Could not find output coverage layer for parsing objects

I’m running Deepstream-test3 in the sample apps (v1.1.8) in Docker image deepstream:6.3-triton-multiarch on a Jetson Orin Nano. I confirmed that the sample app runs with the included demo model. Now I’m trying to modify it to use my own model.

I received the error “Could not find output coverage layer for parsing objects”, which from searching suggests that the output format of my model is different from that of the demo model. Other posts on this topic were met with replies like “obviously you need to write your own output parser”, but what if I want to re-use the same output parser - what format does my model need to return? Is there any documentation on this default object detection parser?

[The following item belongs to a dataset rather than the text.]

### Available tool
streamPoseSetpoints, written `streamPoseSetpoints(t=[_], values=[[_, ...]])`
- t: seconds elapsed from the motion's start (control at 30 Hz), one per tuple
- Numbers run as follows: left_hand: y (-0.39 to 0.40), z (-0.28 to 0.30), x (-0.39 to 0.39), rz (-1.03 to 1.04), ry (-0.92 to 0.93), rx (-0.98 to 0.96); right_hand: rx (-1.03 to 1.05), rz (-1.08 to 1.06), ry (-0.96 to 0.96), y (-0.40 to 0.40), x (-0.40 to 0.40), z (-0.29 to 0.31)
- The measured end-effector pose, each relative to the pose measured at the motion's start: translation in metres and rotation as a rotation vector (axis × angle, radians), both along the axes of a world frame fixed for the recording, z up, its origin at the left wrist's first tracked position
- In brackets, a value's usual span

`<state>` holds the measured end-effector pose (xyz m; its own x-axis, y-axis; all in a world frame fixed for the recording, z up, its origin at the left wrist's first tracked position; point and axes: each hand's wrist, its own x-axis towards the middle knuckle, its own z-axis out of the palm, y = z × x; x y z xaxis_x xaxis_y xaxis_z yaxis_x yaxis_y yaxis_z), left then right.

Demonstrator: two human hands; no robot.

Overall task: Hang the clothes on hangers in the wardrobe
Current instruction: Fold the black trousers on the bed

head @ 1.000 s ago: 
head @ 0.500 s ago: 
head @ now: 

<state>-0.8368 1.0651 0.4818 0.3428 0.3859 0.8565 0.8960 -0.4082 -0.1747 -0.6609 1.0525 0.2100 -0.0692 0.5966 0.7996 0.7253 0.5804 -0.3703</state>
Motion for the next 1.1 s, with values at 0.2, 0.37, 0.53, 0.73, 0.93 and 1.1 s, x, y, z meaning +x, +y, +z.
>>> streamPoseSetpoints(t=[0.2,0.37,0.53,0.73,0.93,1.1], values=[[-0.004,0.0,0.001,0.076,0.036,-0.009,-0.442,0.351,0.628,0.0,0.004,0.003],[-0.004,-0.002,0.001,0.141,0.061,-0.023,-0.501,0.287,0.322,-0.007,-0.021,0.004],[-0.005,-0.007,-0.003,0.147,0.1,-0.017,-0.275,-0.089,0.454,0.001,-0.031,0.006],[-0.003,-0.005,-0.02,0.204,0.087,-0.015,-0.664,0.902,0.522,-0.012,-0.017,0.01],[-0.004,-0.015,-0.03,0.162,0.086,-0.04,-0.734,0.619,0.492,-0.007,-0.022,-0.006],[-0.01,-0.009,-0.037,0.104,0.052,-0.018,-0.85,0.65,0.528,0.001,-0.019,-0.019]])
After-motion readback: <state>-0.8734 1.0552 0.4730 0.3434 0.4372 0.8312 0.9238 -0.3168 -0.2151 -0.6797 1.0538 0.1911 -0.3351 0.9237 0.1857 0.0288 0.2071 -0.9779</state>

The default postprocessing of detection model in gst-nvinfer is based on the models which output sigmod and biasadd layers. The output layer name of sigmod should have the “box” string in it. The output layer name of biasadd layer should have “cov” string in it. Then the default postprocessing will work with such model.

The source code of the default postprocessing is open source. /opt/nvidia/deepstream/deepstream/sources/libs/nvdsinfer/nvdsinfer_context_impl_output_parsing.cpp

Thanks for pointing me to the code. Now that I can see the code, it looks like the parsing function decodes the bounding box predictions and is separate from non-max suppression.

My model already decodes the predictions (as this can be exported to TensorRT along with the rest of the model) and I only need NMS after. Is it possible to bypass the parsing by specifying this in the config file?

There’s an example (deepstream-ssd-parser) in the sample apps but the config file format is completely different and undocumented - i.e. deepstream-ssd-parser config is a different format with different args than deepstream-test3 config. Is one of these formats deprecated or are they interchangeable? If they’re interchangeable, can you please link to documentation or give a concise example on how to convert between them? I have attempted to translate the idea in deepstream-ssd-parser to my example, but it either fails to parse the config or ignores the new entries entirely.

Yes. If you are working with gst-nvinfer, you can implement your own parsing functions by overriding the NVIDIA DeepStream SDK API Reference: nvdsinfer_custom_impl.h File Reference | NVIDIA Docs callback function. If you are working with gst-nvinferserver, you may implement the extra custome processor NVIDIA DeepStream SDK API Reference: nvdsinferserver::InferExtraProcessor Class Reference | NVIDIA Docs. The clustering algorithms will not be impacted.
There is customized postprocessing bbox parsing sample in /opt/nvidia/deepstream/deepstream/sources/objectDetector_Yolo/nvdsinfer_custom_impl_Yolo

Are you working with python? Will you use nvinferserver or nvinfer for inferencing?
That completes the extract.